▸ **WORK ORDER**: Copy out each line of the listing below in which the string "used" occurs.

▸ **SOURCE INFORMATION**:
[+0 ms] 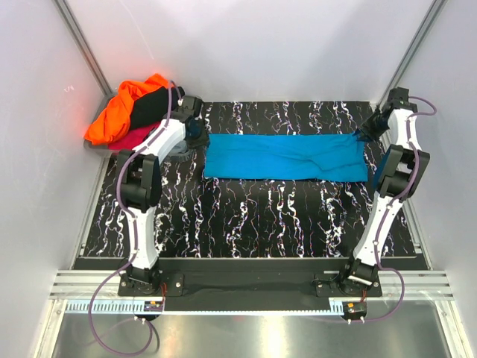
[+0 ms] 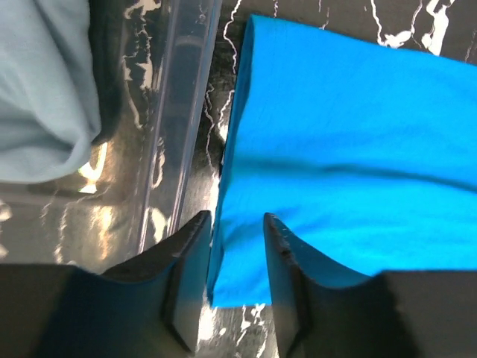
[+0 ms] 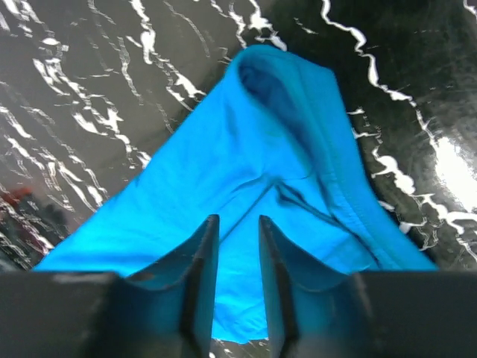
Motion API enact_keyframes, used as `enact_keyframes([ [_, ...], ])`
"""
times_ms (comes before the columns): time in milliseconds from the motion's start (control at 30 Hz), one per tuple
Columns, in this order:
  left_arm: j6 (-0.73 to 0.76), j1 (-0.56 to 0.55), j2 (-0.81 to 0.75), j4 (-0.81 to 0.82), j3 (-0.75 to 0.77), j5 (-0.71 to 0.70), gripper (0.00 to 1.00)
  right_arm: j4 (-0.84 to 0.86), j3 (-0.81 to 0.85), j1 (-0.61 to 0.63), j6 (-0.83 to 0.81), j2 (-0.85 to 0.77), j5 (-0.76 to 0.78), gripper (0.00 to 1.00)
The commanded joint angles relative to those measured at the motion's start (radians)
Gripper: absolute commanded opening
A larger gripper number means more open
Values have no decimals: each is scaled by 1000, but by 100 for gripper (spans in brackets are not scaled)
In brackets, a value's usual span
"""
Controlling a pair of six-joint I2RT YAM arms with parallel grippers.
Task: Fold and stack the t-shirts
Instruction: Fold the tshirt
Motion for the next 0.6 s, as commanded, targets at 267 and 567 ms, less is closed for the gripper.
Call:
enact_keyframes([
  [267, 134, -119, -235, 13, -110, 101, 38, -41, -302, 84, -59, -364, 113, 52],
  [567, 157, -176, -14, 63, -55, 181, 36, 181, -793, 97, 98, -592, 195, 51],
])
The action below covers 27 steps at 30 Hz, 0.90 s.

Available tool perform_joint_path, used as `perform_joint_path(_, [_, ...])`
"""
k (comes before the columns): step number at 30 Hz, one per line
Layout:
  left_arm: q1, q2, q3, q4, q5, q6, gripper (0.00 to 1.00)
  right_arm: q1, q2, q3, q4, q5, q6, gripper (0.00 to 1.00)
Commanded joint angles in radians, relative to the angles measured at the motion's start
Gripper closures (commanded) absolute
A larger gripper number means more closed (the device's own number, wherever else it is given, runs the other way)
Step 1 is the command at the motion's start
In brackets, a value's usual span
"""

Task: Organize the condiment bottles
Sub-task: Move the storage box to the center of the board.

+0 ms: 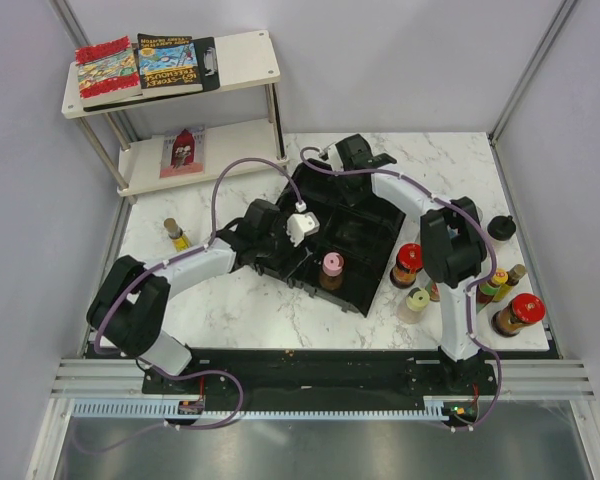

▸ **SOLUTION BELOW**:
Motion API enact_keyframes, used as `enact_keyframes([ [_, ...], ])`
Available tool perform_joint_path, used as `perform_joint_path(_, [_, ...])`

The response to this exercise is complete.